* **About this task**: If a picture appears in the records, leave it out and transcribe the rest exactly.

[Extracted data entries]
————
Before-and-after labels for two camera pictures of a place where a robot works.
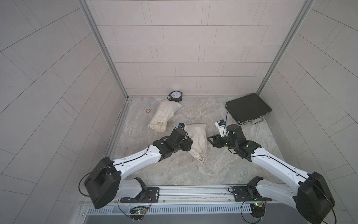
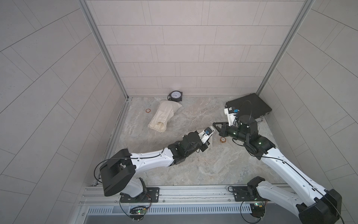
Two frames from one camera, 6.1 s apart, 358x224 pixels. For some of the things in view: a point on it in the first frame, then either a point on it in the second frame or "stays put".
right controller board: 257,210 stays put
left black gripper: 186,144 to 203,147
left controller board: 137,213 stays put
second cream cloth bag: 165,110 stays put
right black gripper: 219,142 to 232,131
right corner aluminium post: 305,10 stays put
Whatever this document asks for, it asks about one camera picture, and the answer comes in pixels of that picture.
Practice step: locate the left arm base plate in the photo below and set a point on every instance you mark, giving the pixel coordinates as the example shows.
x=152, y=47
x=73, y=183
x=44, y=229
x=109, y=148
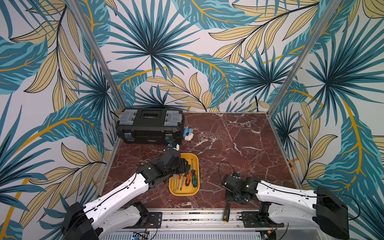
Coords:
x=151, y=220

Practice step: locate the aluminium front rail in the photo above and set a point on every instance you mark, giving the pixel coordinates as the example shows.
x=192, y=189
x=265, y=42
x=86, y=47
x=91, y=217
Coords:
x=208, y=225

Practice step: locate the orange black handle screwdriver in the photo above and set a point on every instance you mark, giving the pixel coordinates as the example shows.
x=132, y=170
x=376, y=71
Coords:
x=188, y=179

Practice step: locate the yellow plastic tray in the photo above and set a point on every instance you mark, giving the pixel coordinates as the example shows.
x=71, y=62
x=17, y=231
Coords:
x=187, y=190

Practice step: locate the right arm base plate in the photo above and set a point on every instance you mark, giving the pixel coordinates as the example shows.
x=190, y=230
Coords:
x=257, y=220

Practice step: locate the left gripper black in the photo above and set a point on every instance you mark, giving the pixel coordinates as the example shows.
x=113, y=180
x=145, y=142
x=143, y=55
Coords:
x=183, y=166

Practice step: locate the green black handle screwdriver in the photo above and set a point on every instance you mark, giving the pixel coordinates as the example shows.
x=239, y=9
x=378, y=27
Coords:
x=193, y=177

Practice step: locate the orange slim screwdriver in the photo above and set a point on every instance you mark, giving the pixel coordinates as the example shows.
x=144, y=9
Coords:
x=290, y=164

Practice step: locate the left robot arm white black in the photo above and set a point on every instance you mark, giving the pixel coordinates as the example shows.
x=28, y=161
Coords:
x=104, y=216

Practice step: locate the black plastic toolbox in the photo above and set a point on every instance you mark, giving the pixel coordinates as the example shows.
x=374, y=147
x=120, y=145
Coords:
x=154, y=126

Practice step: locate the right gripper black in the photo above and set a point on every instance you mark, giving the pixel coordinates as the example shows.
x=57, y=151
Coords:
x=231, y=194

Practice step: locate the yellow black handle screwdriver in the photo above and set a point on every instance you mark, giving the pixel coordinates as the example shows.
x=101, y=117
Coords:
x=183, y=179

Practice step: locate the white blue plug adapter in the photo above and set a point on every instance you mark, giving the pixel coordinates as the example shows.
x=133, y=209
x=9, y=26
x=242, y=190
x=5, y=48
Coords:
x=188, y=134

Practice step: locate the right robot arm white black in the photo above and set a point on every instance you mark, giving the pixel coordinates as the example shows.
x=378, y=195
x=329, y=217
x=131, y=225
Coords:
x=282, y=206

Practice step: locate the yellow dotted black screwdriver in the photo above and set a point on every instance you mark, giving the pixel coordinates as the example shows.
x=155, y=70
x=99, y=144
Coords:
x=226, y=214

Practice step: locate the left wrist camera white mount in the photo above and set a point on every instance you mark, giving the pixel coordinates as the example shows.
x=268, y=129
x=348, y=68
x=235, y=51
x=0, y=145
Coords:
x=174, y=146
————
* **Solution to this problem**:
Before-and-after labels for two camera pictures of a place where a robot works.
Two frames from one camera, 6.1 s apart, 358x224 pixels. For some of the things in view: a point on it in the first frame, then either a point on it in the second frame or "stays put".
right controller board: 257,210 stays put
left black gripper: 186,144 to 203,147
left controller board: 137,213 stays put
second cream cloth bag: 165,110 stays put
right black gripper: 219,142 to 232,131
right corner aluminium post: 305,10 stays put
Whatever this document asks for, it asks about one camera picture, and the answer comes in pixels of that picture.
Practice step: locate the left arm base plate in the photo below and set a point on every instance you mark, giving the pixel coordinates as the example shows.
x=152, y=47
x=73, y=183
x=44, y=229
x=109, y=148
Coords:
x=151, y=220

Practice step: locate the aluminium front rail in the photo above and set a point on every instance you mark, giving the pixel coordinates as the example shows.
x=192, y=189
x=265, y=42
x=86, y=47
x=91, y=217
Coords:
x=208, y=225

Practice step: locate the orange black handle screwdriver in the photo above and set a point on every instance you mark, giving the pixel coordinates as the example shows.
x=132, y=170
x=376, y=71
Coords:
x=188, y=179

Practice step: locate the yellow plastic tray in the photo above and set a point on every instance you mark, giving the pixel coordinates as the example shows.
x=71, y=62
x=17, y=231
Coords:
x=187, y=190

Practice step: locate the right arm base plate in the photo above and set a point on every instance you mark, giving the pixel coordinates as the example shows.
x=190, y=230
Coords:
x=257, y=220

Practice step: locate the left gripper black in the photo above and set a point on every instance you mark, giving the pixel coordinates as the example shows.
x=113, y=180
x=145, y=142
x=143, y=55
Coords:
x=183, y=166

Practice step: locate the green black handle screwdriver in the photo above and set a point on every instance you mark, giving the pixel coordinates as the example shows.
x=239, y=9
x=378, y=27
Coords:
x=193, y=177

Practice step: locate the orange slim screwdriver in the photo above and set a point on every instance you mark, giving the pixel coordinates as the example shows.
x=144, y=9
Coords:
x=290, y=164

Practice step: locate the left robot arm white black in the photo above and set a point on every instance you mark, giving the pixel coordinates as the example shows.
x=28, y=161
Coords:
x=104, y=216

Practice step: locate the black plastic toolbox in the photo above and set a point on every instance you mark, giving the pixel coordinates as the example shows.
x=374, y=147
x=120, y=145
Coords:
x=154, y=126

Practice step: locate the right gripper black in the photo above and set a point on every instance you mark, giving the pixel coordinates as the example shows.
x=57, y=151
Coords:
x=231, y=194

Practice step: locate the yellow black handle screwdriver in the photo above and set a point on every instance you mark, giving the pixel coordinates as the example shows.
x=101, y=117
Coords:
x=183, y=179

Practice step: locate the white blue plug adapter in the photo above and set a point on every instance you mark, giving the pixel coordinates as the example shows.
x=133, y=209
x=9, y=26
x=242, y=190
x=5, y=48
Coords:
x=188, y=134

Practice step: locate the right robot arm white black in the photo above and set a point on every instance you mark, giving the pixel coordinates as the example shows.
x=378, y=195
x=329, y=217
x=131, y=225
Coords:
x=282, y=206

Practice step: locate the yellow dotted black screwdriver in the photo above and set a point on every instance you mark, giving the pixel coordinates as the example shows.
x=155, y=70
x=99, y=144
Coords:
x=226, y=214

Practice step: locate the left wrist camera white mount in the photo above and set a point on every instance you mark, giving the pixel coordinates as the example shows.
x=268, y=129
x=348, y=68
x=235, y=51
x=0, y=145
Coords:
x=174, y=146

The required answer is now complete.